Take Home Messages (Macro Nutrients)

  • Carbohydrate is a primary source of energy in the American diet and is divided into two classes: that which can be metabolized (sugars and starches) and dietary fiber

    • Should be 45-65% of calories.

  • The current recommendation for fat intake is no more than 35% of total calories.

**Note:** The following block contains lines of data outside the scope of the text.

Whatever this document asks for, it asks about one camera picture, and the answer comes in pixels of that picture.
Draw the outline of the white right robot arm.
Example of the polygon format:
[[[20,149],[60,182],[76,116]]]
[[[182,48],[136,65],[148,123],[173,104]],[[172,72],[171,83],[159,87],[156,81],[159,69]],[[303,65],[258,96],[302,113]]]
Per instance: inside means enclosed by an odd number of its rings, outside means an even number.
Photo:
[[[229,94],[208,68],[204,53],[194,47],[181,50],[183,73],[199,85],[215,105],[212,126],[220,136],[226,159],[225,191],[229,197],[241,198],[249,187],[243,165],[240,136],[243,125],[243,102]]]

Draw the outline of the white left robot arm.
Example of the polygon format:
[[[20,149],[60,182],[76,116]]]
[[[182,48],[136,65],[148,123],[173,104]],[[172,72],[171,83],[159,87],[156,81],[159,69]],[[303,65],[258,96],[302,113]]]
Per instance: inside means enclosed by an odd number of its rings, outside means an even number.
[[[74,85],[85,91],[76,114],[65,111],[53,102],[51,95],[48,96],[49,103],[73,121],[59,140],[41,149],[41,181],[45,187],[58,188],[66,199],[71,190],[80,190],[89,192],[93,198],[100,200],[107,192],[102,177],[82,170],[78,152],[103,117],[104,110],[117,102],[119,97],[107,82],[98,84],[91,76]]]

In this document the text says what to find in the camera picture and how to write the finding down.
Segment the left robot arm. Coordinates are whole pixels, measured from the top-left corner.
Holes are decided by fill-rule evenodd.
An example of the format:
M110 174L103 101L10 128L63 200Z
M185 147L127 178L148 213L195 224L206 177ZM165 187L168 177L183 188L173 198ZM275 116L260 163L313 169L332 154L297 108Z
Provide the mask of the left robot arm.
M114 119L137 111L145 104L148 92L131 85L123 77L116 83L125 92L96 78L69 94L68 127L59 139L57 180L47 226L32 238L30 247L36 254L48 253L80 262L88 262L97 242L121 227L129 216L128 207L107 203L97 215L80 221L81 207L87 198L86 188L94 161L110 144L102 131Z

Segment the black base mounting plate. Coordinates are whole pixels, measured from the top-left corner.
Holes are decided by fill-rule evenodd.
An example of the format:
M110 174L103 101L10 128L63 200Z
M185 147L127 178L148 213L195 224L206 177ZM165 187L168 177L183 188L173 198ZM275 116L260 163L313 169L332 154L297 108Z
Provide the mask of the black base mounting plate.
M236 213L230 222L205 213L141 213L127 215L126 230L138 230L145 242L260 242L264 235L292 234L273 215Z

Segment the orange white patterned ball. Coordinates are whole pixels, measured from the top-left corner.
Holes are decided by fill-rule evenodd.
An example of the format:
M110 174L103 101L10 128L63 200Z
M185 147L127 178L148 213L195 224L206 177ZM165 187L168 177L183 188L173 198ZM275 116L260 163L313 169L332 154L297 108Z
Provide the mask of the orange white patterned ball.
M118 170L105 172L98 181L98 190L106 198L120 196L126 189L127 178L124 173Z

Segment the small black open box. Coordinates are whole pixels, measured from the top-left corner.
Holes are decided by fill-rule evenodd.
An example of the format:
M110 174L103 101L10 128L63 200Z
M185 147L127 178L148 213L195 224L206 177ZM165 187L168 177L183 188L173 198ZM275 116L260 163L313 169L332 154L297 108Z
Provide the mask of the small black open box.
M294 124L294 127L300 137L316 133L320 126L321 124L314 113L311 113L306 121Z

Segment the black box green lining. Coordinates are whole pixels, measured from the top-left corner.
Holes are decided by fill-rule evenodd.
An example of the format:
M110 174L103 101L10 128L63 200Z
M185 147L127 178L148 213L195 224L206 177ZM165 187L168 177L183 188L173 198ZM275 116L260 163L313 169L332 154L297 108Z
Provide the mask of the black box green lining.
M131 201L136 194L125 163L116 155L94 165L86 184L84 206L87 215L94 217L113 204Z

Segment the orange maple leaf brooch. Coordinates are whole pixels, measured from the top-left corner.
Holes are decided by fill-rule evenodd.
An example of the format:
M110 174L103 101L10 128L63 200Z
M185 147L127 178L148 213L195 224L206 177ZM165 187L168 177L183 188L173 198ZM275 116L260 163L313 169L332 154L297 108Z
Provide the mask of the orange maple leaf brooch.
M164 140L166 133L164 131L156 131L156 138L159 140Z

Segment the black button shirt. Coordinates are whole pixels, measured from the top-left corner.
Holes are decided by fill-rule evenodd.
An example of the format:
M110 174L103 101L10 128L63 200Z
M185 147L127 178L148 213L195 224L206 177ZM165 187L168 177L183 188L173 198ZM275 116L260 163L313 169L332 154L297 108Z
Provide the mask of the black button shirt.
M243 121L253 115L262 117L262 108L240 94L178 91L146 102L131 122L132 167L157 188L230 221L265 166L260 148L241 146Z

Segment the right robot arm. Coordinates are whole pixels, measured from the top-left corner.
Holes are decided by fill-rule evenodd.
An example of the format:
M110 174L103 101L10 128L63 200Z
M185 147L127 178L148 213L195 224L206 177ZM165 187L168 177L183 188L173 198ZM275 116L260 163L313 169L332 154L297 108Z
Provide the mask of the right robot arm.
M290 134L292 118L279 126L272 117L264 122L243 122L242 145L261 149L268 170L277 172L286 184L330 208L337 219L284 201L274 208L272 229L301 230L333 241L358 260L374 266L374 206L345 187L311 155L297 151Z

Trans fat intake should be reduced as much as possible.

  • The protein requirement for most individuals is 0.8g/kg; this intake can be met with low-fat selections to minimize fat intake.

    • Should be 10-35% of calories

Water

  • Absolutely essential for life

    • Universal solvent and required for normal biochemical reactions to occur

    • Loss of only 3–4% body water can affect athletic performance

  • Water loss: Normally ~2500 ml per day

    • Temperature and exercise can increase water loss to 6–7 liters per day

  • Water intake:

    • Beverages (1500 ml)

    • Solid food (750 ml)

    • Metabolic processes (250 ml)

  • Adequate Intake (AI):

    • 2.7 L/day or ~91 fl oz (women)

    • 3.7 L/day or ~125 fl oz (men)

    • 16fl oz glass is ~7.8 glasses of water for men or ~5.7 glasses of water for women

  • Simplest ways to monitor hydration status is the color of urine

Vitamins

  • Fat-soluble vitamins: A, D, E, K

    • RXR and RAR are common throughout the body and include Vit. D receptors

    • Can be stored in the body

    • Excess intake can be toxic

  • Water-soluble vitamins: B vitamins

    • Thiamin (B1), riboflavin (B2), niacin (B3), pantothenic acid (B5), pyroxidine (B6), Biotin (B7) folate (B9), and Cobalamin (B12)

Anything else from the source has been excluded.